Numerous other authors have written at length about the faults of CVSS 2.0. The ones I referred to most frequently when trying to build a better scoring system were The CVSSv2 Shortcomings, Faults, and Failures Formulation (Carsten Eiram, Risk Based Security and Brian Martin, Open Security Foundation), and CVSS for Penetration Test Results Part I and Part II ("Darkstructures" and Tim Maletic, Trustwave® SpiderLabs®).
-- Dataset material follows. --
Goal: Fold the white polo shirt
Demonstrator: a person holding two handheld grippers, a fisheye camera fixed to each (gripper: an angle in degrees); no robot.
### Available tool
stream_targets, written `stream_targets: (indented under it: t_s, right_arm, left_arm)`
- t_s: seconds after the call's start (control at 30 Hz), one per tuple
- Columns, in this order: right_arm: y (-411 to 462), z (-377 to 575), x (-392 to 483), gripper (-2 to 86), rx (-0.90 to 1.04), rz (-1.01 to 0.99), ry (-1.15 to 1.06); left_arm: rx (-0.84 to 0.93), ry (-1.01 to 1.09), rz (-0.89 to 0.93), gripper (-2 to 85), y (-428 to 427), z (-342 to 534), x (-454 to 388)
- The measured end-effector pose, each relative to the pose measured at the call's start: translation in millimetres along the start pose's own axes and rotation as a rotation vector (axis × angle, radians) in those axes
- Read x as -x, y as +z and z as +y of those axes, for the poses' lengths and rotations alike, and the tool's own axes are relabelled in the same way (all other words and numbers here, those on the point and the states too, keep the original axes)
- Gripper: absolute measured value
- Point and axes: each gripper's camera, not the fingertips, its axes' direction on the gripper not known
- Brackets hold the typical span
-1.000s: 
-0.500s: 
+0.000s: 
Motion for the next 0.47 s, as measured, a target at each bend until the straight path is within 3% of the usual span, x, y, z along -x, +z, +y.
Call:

My top personal gripes about CVSS 2.0 are:

  1. The complete reliance on the "CIA Triangle" (confidentiality/integrity/availability) — may seem superficially useful to people who have studied information security theory, but in my opinion means that virtually all real-world vulnerabilities have to be shoehorned in instead of being neatly categorized and rated.
  2. The C/I/A impact values are the foundation for the rest of the score, but in too many cases the poor granularity of the system means the result will be "partial" for one or all three, and the unsurprising result is that most CVSS 2.0 scores cluster around 5 (out of 10) instead of making use of the whole scale.
  3. Because vulnerabilities are generally scoped to the host system in CVSS 2.0, the likelihood that the impact score(s) will be "partial" is increased many times over.
  4. Too many of the scoring criteria are partially or completely subjective.
  5. The scoring guidelines explicitly state that vulnerabilities should only be scored in isolation from each other. This is foolish. If your system has the root and Postgres SA passwords stored in a file that is world-readable locally (CVSS 2.0 score: 6.8 — and that's being generous), and a local file-inclusion vulnerability in an anonymously-accessible web application (CVSS 2.0 score: 4.3), and the Postgres port is network-accessible (CVSS 2.0 score: 5, if I bend the rules to label "network accessibile service" a "partial" confidentiality impact), I just took it over even if remote SSH access is not permitted. The sum of these vulnerabilities scores a 9.3 using the CVSS 2.0 method, but the documentation explicitly says not to do this.

CVSS 3.0

CVSS 3.0 looks like it will have numerous improvements compared to version 2.0. So let's get started on using it, yes? Too bad it's been in development for literally 29 months as of this writing. The organization responsible for it makes every effort to prevent the draft version from being used in the meantime.